A usucapião familiar, que permite a aquisição de imóvel de até 250 m² para quem exerce posse por 2 anos, não admite o fracionamento da área. Ou seja, o limite de 250 m² se refere à área total do imóvel, e não a uma fração dele. Isso impacta diretamente quem pretende usucapir parte de um terreno maior.

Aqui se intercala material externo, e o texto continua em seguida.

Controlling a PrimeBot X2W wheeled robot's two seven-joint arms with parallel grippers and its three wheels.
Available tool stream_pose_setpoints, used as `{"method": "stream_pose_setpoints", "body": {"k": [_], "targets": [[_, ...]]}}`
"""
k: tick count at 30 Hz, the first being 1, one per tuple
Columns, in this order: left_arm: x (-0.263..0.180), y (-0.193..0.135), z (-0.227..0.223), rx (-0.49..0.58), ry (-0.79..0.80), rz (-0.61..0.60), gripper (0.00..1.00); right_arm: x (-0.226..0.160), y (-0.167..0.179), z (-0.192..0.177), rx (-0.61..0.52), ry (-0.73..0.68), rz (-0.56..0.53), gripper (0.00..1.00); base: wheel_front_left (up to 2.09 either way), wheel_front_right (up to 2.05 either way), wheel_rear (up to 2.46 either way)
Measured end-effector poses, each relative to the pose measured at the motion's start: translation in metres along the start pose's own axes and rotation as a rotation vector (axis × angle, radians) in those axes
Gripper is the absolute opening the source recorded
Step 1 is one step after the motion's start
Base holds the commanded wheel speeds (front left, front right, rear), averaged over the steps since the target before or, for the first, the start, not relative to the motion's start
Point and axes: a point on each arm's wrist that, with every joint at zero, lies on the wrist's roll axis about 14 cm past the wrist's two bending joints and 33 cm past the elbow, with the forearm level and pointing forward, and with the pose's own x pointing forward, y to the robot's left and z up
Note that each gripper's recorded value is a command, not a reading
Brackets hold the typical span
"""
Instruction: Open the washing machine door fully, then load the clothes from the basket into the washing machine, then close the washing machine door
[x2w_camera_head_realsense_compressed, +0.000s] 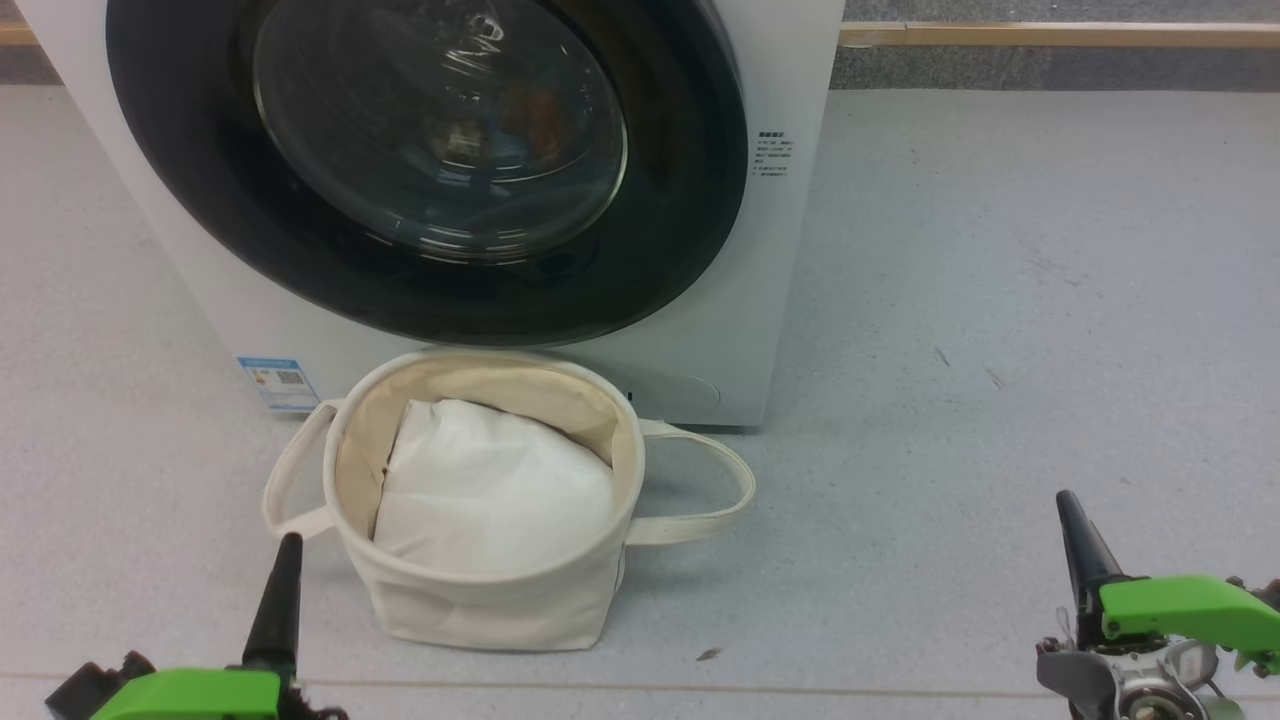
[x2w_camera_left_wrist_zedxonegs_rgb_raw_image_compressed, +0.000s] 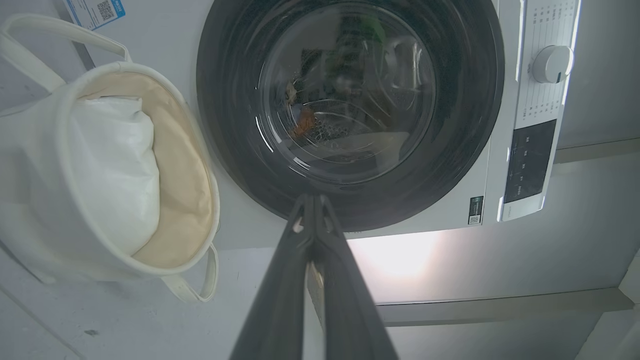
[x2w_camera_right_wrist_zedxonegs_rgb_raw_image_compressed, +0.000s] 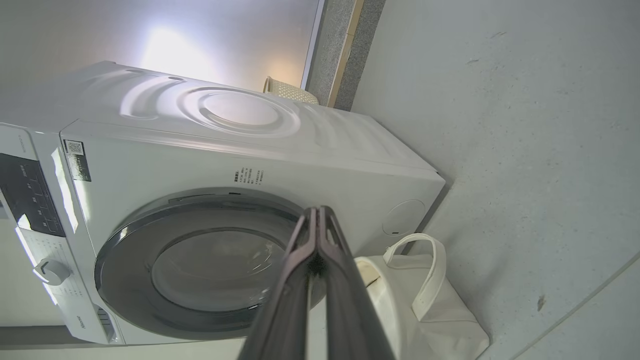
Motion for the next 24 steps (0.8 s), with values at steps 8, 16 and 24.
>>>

A usucapião familiar, prevista no artigo 1.240 do Código Civil, permite que o cônjuge ou companheiro abandonado adquira a propriedade do imóvel de até 250 m² que servia de moradia do casal, desde que exerça a posse por 2 anos ininterruptos. Recentemente, surgiu a dúvida se o limite de 250 m² se aplica à área total do imóvel ou se seria possível usucapir apenas uma fração. A interpretação majoritária é que o limite se refere à área total do imóvel, não sendo permitido o fracionamento para atingir o requisito legal.
Isso significa que, se o imóvel tiver área superior a 250 m², o possuidor não poderá requerer a usucapião familiar sobre uma parte dele. A fração ideal do terreno não pode ser objeto desse tipo de usucapião, pois a lei exige que o imóvel inteiro tenha até 250 m². Assim, para imóveis maiores, outras modalidades de usucapião (como a extraordinária ou ordinária) podem ser mais adequadas, mas com prazos mais longos.
Para o cidadão comum, essa interpretação impede que alguém que more em uma casa dentro de um terreno maior (por exemplo, 500 m²) consiga adquirir apenas a parte onde reside por usucapião familiar. Isso pode frustrar expectativas de quem esperava regularizar rapidamente a propriedade de sua moradia. É essencial consultar um advogado para avaliar qual modalidade de usucapião se aplica ao caso concreto.